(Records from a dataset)
┄┄┄┄┄┄
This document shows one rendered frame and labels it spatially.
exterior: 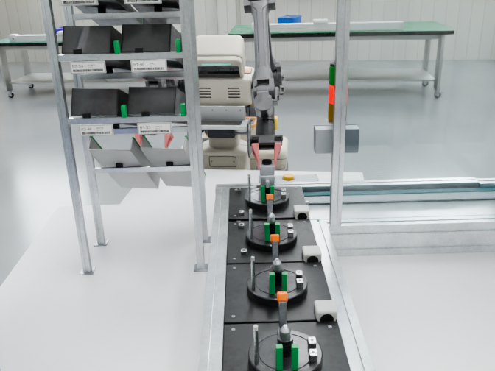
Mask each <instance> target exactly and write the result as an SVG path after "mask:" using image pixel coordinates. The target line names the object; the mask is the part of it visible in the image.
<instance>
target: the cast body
mask: <svg viewBox="0 0 495 371"><path fill-rule="evenodd" d="M274 174H275V166H274V162H273V161H271V159H264V160H263V161H262V162H260V170H259V178H260V185H261V186H266V188H269V187H270V186H274V185H275V175H274Z"/></svg>
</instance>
┄┄┄┄┄┄
** Task to complete **
Copy out all the data exactly, skipping the pictures.

** Output of the exercise **
This document shows one rendered frame and labels it spatially.
exterior: 
Mask each <instance> target exactly and write the result as an SVG path after "mask:" using image pixel coordinates. The target line names the object; the mask is the part of it visible in the image.
<instance>
target: the cast body
mask: <svg viewBox="0 0 495 371"><path fill-rule="evenodd" d="M274 174H275V166H274V162H273V161H271V159H264V160H263V161H262V162H260V170H259V178H260V185H261V186H266V188H269V187H270V186H274V185H275V175H274Z"/></svg>
</instance>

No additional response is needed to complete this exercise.